Por los suelos hay esterillas con mujeres tumbadas matando el tiempo. Otras friegan cacharros o se maquillan meticulosamente. Algunas hacen trabajos de peluquería, otras dormitan, las hay que cocinan y las que simplemente acunan a sus bebés. Tienen una máquina de coser, aunque por lo que cuentan, no debe funcionar muy bien. Se dirigen a nosotros para pedir dignidad. Recuerdan que una abrumadora mayoría lleva años pendiente de juicio, suplican ayuda, no tienen manera de pagar la fianza. Una joven se acerca con curiosidad a la delegación. Tiene los incisivos de oro, los ojos despiertos y la piel blanca y joven. Es la única que no parece tocada por el tizón y también la única que no entiende ni habla una palabra de francés. Se llama Anne, es sudáfricana, tiene 23 años y lleva uno en Cotonú, metida en ese agujero. La condenaron por transportar cocaína. Su embajada le dijo que no podían hacer nada por ella porque, a diferencia de la mayoría de las reclusas, ya ha sido juzgada. Quiere la extradición, pero no tiene quien apele por ella porque no dispone de un céntimo para pagarlo. «Era la primera vez que hacia algo así en mi vida», repetía como un mantra.

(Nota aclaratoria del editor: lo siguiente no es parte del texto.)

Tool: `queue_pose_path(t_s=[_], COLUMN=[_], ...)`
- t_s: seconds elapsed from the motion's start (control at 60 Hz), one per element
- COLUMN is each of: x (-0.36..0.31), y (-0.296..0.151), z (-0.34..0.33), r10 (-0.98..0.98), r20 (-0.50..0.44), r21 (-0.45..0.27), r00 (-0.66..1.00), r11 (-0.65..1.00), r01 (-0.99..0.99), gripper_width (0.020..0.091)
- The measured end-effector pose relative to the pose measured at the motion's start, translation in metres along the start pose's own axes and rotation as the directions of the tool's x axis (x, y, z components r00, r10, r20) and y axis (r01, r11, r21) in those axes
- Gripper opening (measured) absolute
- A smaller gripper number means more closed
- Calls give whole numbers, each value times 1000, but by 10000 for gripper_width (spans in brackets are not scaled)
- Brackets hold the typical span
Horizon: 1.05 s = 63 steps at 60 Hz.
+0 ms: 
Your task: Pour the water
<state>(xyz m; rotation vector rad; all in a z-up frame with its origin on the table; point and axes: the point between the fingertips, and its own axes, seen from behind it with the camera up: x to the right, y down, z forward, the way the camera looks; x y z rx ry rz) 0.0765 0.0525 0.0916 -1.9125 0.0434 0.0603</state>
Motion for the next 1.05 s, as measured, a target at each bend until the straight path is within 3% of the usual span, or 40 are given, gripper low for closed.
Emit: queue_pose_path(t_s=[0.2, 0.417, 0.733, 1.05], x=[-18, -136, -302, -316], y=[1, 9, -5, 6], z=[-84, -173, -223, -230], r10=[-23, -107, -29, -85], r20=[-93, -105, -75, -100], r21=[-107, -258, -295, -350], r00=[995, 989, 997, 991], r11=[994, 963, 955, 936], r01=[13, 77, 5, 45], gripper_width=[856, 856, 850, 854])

Con el corazón a punto de estallar, me guían hasta el área de los niños. Es un corral con el suelo de arena y un pequeño pabellón central donde lo hacen todo, desde comer hasta matar el tiempo mirando una pizarra tan gastada, que de haber nuevos apuntes, no se distinguirían de los viejos. Son 55, el más pequeño tiene doce años y, como casi todos, está acusado de hurto. A partir de las seis, les encierran en un pabellón de unos diez metros por cuatro, donde veinte colchones de espuma putrefacta les esperan en dos filas de literas. Veinte camas para 55. La descomposición del material de los colchones, sobre los que no hay ni mantas ni sábanas, les está haciendo enfermar, y uno a uno van cayendo intoxicados sin saber muy bien cómo ha ocurrido. La estancia desprende un hedor aún más fuerte que el de la zona de los adultos. «Son niños, me dice Begoña, y los niños mojan el colchón cuando tienen pesadillas». En la cárcel civil de Cotonú cientos de niños tienen malos sueños cada noche. Tampoco para ellos la justicia es tan rápida como el tiempo que corre ahí dentro. Rodrige, de 17 años, lleva casi dos esperando un juicio. Él es carne de cañón a corto plazo: en cuanto cumpla 18 será trasladado al otro lado del muro.
En la cárcel civil de Cotonú residen en la actualidad 2.406 hombres, mujeres y niños. De ellos, solo 318 tienen una sentencia en su contra. El resto son preventivos demasiado pobres para pagar la fianza, demasiado prescindibles para que un juez deje de tomar el café a media mañana por leer su expediente. Hay muchos, muchos inocentes entre los muros del infierno y los años pasan y pasan quemando la vida mientras se van evaporando las esperanzas. Un cura de la delegación se atrevió a decirles: «vosotros por lo menos sabéis donde estáis. Ahí afuera hay muchos que están perdidos». La respuesta no tardó en llegar: «Sí padre, los otros no saben donde están, nosotros tenemos claro que esto es nuestro cementerio».